CHRISTOPHER JOYCE, BYLINE: In Manhattan's Meatpacking District, there used to be more dead birds than live ones. But now, the High Line starts here. It's an old, elevated rail line that's been planted with trees and shrubs and flowers.

(SOUNDBITE OF STREET MUSIC)

JOYCE: Walkers, joggers, street musicians flock here. And birds - that's what brings architect Guy Maxwell here.

GUY MAXWELL: I have to imagine that during migration, this is going to be pretty attractive as a stopover.
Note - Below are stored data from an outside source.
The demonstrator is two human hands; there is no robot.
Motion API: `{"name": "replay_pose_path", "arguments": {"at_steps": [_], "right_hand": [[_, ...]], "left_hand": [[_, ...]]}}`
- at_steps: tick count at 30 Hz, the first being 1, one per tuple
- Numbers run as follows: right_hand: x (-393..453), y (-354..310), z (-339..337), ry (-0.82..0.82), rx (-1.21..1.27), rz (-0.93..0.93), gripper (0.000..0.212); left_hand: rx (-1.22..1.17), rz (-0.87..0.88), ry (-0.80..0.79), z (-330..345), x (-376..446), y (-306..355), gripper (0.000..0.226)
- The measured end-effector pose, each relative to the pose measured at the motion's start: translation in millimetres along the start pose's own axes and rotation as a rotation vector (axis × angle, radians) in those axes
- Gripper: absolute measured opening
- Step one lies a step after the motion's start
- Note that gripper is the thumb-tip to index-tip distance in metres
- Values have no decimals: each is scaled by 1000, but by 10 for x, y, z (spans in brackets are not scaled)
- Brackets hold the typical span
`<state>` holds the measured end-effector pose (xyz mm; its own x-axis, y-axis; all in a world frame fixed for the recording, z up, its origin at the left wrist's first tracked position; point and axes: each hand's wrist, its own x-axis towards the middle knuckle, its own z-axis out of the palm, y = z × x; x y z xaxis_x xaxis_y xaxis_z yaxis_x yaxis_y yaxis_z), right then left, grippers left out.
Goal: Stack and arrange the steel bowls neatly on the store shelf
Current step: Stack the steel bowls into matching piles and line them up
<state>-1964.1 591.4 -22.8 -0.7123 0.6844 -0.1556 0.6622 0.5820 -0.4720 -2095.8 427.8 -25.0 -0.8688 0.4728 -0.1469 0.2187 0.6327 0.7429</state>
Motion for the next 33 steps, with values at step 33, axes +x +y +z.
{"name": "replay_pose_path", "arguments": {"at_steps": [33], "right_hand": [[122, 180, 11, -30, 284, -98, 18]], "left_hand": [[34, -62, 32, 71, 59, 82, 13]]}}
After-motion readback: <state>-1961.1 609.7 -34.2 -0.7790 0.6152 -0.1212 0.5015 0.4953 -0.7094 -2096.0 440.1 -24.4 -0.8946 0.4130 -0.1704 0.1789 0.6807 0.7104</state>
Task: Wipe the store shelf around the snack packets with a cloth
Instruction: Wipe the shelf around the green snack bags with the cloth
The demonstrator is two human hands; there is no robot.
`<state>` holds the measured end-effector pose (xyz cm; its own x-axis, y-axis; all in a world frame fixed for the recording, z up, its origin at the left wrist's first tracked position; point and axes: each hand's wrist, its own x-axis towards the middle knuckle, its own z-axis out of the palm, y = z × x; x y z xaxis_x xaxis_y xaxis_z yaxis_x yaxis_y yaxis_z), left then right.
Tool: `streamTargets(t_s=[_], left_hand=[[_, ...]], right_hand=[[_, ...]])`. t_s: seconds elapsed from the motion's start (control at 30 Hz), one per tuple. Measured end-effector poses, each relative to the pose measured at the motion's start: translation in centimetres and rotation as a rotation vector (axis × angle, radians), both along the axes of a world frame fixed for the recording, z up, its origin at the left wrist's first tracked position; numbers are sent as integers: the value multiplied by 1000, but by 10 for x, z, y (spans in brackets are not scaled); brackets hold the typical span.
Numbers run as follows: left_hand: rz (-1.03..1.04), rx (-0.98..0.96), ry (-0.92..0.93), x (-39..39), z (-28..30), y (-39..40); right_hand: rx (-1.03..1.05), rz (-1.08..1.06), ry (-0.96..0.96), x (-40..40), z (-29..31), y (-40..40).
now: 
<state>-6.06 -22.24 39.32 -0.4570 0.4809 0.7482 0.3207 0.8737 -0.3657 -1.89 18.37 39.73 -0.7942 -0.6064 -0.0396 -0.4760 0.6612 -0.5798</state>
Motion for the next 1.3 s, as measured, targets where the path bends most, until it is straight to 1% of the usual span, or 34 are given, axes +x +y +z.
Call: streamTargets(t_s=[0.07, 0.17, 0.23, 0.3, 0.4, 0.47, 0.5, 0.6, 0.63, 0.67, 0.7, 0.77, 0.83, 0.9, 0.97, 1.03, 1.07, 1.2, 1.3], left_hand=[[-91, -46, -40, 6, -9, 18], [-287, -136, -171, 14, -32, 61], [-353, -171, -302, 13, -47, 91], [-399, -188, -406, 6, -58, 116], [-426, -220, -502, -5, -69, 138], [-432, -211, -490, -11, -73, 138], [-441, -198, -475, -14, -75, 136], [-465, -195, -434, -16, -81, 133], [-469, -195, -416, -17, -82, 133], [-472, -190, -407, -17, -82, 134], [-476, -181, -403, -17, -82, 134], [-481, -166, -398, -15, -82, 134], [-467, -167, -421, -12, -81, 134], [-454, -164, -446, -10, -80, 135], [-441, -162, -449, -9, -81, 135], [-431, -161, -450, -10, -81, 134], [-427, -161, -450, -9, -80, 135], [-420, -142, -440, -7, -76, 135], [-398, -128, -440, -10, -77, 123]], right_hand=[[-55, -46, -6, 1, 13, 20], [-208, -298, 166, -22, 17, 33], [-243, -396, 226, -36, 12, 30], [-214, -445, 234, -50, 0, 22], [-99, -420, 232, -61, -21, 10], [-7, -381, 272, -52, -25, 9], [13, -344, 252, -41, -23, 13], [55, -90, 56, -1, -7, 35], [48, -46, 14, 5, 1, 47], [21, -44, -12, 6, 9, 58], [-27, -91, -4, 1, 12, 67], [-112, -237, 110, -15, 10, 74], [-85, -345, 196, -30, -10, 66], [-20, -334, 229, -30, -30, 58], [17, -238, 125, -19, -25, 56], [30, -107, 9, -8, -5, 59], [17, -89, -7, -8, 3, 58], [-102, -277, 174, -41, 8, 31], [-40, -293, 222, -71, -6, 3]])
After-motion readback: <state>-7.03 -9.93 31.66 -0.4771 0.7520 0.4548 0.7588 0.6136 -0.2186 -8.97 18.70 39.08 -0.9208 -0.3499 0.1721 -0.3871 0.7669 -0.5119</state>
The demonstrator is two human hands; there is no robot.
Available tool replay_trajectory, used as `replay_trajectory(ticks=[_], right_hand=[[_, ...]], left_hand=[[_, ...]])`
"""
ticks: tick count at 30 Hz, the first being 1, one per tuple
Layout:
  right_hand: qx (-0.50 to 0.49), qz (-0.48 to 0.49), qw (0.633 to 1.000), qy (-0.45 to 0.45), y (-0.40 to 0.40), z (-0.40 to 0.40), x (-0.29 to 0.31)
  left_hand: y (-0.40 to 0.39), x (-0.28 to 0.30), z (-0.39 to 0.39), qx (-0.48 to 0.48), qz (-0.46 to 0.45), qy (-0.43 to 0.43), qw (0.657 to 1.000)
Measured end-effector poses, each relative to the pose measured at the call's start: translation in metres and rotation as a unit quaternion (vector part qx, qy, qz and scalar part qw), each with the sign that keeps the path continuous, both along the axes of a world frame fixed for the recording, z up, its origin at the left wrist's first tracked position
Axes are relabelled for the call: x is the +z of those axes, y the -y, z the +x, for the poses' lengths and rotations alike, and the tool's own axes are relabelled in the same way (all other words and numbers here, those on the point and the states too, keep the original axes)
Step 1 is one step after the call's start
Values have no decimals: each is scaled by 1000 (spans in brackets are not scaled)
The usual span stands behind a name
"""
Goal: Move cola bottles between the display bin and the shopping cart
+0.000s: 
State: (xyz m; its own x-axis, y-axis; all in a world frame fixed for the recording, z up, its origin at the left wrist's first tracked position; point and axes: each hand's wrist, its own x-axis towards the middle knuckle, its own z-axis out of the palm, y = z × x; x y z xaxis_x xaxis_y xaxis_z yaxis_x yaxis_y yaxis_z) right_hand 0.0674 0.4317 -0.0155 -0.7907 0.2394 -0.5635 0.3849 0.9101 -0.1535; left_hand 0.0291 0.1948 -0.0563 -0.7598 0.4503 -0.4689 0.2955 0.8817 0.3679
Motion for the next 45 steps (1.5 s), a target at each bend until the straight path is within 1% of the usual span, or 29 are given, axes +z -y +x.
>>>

JOYCE: Maxwell is a soft-spoken guy in his 40s, with salt-and-pepper black hair. He designs multimillion-dollar buildings, and he also builds roosts for owls in his own backyard. He loves the High Line, but he says it's also a trap.

MAXWELL: It's a fantastic park, but it probably does pose some form of hazard because it will draw birds in, and bring them into these areas that are exposed to a lot of glass.

JOYCE: Glass-walled buildings surround us.

Here's one, right in front of us. I see a gigantic building, with lots of big glass.

MAXWELL: Yeah, that's one of our buildings.

JOYCE: You designed that building?

MAXWELL: That's the Standard Hotel.

JOYCE: The High Line runs right underneath it. When a bird looks at that, it sees trees and clouds reflected in the glass, as if it can fly right through it.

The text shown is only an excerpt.